_Activity_. Every line of the material below, from the top through the line with "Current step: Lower", should be reproduced exactly.

○ ○ ○ ○ ○ ○ ○

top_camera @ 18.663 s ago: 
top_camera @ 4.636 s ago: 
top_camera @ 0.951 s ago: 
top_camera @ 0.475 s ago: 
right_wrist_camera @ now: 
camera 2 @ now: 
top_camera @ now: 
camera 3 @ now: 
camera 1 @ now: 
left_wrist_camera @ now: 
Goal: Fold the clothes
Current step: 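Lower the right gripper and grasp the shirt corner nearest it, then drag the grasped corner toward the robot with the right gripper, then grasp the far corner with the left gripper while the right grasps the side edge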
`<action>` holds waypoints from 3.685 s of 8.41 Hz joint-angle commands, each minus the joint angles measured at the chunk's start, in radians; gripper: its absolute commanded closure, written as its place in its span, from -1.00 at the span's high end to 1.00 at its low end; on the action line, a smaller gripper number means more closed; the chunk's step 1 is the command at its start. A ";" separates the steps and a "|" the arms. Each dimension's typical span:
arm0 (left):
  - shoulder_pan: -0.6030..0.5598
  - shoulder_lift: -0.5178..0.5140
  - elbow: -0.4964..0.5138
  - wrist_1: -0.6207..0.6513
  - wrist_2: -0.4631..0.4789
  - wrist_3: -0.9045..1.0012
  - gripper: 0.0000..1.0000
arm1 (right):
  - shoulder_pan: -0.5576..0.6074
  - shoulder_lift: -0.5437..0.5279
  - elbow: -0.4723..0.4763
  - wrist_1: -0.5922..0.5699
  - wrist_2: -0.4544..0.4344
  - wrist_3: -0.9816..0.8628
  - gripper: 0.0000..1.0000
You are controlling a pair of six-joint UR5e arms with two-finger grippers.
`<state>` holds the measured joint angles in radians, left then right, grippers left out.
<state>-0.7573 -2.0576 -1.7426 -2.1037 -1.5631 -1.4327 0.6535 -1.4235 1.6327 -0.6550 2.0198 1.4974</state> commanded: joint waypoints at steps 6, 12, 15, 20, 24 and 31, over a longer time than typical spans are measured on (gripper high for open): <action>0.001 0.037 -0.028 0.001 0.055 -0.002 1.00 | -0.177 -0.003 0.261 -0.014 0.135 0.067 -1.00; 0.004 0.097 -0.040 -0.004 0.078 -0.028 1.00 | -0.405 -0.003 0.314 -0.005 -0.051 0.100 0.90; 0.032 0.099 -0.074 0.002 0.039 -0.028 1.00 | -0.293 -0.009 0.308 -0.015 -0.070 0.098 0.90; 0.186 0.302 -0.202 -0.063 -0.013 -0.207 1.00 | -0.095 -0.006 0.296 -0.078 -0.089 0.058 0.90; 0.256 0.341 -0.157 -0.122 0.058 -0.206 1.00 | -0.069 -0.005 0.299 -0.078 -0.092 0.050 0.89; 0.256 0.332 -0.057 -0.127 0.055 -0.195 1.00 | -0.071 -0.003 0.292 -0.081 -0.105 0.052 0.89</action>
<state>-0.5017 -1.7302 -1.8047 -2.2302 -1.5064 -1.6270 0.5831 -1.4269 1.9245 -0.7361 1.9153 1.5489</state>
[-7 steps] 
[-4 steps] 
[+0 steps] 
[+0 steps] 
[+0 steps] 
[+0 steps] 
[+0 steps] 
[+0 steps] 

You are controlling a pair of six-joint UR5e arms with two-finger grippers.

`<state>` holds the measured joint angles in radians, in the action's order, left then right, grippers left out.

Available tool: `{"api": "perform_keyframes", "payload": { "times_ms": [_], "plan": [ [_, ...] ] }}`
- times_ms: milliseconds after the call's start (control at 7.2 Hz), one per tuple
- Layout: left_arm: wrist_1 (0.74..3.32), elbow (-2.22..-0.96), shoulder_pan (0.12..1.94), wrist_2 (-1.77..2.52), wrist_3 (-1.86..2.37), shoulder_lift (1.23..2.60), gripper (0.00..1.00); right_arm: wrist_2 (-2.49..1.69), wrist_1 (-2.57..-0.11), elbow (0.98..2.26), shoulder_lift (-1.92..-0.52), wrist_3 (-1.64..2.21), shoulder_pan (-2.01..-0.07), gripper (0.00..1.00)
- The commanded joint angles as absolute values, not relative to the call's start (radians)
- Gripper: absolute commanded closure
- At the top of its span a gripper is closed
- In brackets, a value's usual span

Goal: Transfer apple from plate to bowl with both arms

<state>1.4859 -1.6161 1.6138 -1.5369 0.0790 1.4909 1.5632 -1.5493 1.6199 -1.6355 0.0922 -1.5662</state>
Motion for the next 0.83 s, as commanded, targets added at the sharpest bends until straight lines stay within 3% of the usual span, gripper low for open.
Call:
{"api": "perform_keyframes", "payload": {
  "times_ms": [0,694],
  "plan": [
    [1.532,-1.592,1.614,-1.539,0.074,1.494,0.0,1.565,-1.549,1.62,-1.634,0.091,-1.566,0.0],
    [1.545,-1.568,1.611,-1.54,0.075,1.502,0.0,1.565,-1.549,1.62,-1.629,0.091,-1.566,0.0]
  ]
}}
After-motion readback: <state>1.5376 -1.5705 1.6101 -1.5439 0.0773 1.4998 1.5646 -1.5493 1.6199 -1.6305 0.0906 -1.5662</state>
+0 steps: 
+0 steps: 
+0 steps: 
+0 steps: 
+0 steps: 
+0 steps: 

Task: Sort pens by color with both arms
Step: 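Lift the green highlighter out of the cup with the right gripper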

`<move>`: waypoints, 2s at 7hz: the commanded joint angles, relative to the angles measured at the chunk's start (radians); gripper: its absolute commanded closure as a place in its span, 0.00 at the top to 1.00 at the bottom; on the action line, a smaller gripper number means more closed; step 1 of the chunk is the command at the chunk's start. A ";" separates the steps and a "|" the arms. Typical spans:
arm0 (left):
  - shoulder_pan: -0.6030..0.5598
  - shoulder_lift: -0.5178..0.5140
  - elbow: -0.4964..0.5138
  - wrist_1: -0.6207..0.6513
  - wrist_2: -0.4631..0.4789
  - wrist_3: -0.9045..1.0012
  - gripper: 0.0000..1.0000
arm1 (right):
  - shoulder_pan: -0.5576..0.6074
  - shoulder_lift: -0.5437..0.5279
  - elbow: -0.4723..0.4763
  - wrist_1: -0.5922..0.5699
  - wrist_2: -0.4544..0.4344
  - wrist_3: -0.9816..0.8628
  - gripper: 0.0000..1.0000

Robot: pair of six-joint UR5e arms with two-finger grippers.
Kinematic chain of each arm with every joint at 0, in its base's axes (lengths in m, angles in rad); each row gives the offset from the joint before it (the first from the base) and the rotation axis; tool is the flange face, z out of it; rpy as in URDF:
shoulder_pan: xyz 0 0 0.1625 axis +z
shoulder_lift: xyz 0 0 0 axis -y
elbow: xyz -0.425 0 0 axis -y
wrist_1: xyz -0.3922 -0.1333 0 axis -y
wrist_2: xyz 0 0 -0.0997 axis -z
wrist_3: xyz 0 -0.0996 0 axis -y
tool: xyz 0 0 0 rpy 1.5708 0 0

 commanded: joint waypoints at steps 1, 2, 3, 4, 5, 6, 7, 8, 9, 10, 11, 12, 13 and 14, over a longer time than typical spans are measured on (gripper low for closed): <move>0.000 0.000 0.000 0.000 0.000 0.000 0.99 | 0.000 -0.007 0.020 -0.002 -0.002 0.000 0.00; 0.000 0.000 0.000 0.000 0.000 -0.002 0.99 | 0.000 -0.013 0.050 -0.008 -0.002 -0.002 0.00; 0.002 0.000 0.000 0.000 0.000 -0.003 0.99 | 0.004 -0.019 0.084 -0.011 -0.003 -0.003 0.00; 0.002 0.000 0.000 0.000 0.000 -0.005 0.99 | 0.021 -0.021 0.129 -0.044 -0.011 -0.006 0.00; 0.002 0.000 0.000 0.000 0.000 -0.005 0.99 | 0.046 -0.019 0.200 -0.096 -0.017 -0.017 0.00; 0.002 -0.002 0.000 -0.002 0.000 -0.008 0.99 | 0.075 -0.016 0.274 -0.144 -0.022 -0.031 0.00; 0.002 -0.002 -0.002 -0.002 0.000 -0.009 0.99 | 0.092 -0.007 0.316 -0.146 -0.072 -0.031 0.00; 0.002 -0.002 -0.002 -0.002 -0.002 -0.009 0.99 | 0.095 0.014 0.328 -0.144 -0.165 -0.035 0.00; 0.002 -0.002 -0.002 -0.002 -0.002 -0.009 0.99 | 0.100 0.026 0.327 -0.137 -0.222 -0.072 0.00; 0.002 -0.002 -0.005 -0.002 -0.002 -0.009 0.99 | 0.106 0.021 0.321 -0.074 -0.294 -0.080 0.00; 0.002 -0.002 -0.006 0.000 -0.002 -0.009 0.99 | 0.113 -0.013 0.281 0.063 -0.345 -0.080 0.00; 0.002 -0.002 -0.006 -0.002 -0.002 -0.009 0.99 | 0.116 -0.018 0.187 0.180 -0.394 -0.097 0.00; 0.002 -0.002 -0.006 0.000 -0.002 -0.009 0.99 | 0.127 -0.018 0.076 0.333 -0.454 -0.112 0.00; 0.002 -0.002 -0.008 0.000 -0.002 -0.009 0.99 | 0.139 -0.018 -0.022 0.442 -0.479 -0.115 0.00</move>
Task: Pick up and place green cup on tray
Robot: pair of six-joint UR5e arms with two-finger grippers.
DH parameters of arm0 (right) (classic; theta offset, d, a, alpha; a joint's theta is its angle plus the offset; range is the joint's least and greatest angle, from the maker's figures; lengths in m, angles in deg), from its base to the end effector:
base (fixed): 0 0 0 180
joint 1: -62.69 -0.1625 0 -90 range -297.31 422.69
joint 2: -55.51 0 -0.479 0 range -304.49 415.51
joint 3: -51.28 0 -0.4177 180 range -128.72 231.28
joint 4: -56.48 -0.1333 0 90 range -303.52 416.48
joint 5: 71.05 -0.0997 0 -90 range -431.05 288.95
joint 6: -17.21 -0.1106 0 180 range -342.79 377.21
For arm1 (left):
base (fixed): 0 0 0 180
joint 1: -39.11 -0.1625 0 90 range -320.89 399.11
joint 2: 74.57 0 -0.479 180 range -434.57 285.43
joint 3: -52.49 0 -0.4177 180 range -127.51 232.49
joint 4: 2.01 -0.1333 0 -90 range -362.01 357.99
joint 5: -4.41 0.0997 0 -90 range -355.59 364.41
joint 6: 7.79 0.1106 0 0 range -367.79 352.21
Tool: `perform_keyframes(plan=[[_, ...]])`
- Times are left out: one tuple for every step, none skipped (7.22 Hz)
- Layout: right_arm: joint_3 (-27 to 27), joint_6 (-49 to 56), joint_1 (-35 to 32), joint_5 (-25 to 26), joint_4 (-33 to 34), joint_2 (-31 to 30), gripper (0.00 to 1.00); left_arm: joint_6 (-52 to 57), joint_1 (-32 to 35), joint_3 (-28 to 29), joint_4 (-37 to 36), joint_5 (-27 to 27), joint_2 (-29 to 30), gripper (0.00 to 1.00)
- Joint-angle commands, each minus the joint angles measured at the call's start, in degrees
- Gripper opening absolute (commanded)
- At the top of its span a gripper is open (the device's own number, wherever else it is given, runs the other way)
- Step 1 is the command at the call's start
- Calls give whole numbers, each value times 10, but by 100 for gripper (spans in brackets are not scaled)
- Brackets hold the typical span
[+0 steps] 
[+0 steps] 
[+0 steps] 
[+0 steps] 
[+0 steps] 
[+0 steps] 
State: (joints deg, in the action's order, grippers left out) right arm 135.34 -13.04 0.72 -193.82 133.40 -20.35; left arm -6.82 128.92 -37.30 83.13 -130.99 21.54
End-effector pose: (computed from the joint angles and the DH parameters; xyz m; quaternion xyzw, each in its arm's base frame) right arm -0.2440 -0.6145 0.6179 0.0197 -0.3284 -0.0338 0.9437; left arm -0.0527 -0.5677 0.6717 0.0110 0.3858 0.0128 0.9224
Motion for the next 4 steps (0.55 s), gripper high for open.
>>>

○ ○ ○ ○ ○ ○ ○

_Expected answer_.
top_camera @ 18.663 s ago: 
top_camera @ 4.636 s ago: 
top_camera @ 0.951 s ago: 
top_camera @ 0.475 s ago: 
right_wrist_camera @ now: 
camera 2 @ now: 
top_camera @ now: 
camera 3 @ now: 
camera 1 @ now: 
left_wrist_camera @ now: 
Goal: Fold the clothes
Current step: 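Lower the right gripper and grasp the shirt corner nearest it, then drag the grasped corner toward the robot with the right gripper, then grasp the far corner with the left gripper while the right grasps the side edge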

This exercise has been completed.